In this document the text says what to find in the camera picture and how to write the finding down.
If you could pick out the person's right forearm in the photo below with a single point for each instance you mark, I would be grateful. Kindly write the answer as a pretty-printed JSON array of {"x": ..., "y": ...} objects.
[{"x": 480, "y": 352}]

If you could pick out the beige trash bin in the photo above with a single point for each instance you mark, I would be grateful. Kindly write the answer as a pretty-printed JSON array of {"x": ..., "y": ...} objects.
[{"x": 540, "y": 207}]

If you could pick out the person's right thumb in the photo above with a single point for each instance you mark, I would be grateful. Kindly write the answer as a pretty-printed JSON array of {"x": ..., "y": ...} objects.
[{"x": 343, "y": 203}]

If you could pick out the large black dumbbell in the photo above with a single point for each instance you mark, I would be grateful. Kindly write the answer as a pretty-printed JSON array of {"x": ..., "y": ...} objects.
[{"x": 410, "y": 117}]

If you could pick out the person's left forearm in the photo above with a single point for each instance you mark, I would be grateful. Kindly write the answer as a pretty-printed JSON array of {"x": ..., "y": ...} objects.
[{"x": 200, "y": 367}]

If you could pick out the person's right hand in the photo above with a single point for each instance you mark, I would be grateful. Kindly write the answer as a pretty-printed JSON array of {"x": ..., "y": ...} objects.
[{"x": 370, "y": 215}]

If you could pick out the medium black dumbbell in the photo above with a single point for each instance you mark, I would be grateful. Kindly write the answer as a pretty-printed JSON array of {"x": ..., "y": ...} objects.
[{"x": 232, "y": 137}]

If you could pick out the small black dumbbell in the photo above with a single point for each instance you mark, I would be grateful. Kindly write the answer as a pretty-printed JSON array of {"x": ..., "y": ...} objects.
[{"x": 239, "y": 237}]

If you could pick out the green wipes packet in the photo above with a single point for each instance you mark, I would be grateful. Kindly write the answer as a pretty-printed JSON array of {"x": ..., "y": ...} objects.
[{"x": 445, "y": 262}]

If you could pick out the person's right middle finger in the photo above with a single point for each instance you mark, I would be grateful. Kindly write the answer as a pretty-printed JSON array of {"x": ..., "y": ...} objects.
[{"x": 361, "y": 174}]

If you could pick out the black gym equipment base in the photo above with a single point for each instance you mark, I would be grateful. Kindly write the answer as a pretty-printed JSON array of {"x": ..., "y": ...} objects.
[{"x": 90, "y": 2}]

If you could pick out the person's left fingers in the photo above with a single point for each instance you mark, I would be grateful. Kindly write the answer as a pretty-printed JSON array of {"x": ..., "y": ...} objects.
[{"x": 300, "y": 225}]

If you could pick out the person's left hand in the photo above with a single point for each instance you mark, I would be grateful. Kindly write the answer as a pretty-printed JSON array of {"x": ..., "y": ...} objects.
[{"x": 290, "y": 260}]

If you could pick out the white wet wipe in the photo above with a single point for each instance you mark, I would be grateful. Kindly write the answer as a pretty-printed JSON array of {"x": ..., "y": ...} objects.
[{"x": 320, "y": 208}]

★ ★ ★ ★ ★ ★ ★

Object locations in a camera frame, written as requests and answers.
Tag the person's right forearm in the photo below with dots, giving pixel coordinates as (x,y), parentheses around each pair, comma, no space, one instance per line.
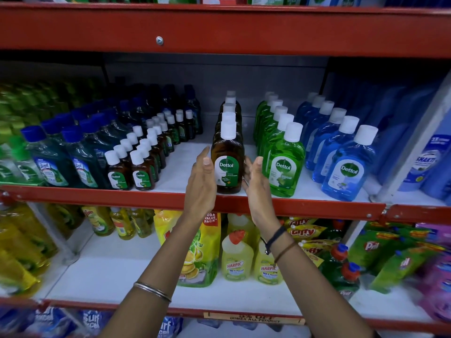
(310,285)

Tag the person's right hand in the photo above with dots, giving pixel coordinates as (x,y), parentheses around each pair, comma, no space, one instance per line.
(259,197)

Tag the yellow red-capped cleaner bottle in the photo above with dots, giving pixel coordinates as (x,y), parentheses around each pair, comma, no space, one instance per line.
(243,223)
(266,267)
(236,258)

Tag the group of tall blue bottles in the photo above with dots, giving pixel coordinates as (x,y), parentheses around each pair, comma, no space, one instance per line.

★ ★ ★ ★ ★ ★ ★

[PROBLEM TO SOLVE]
Using the listing, count the lines where the word "camera" appears and reply with only that number.

[SOLUTION TO THE PROBLEM]
2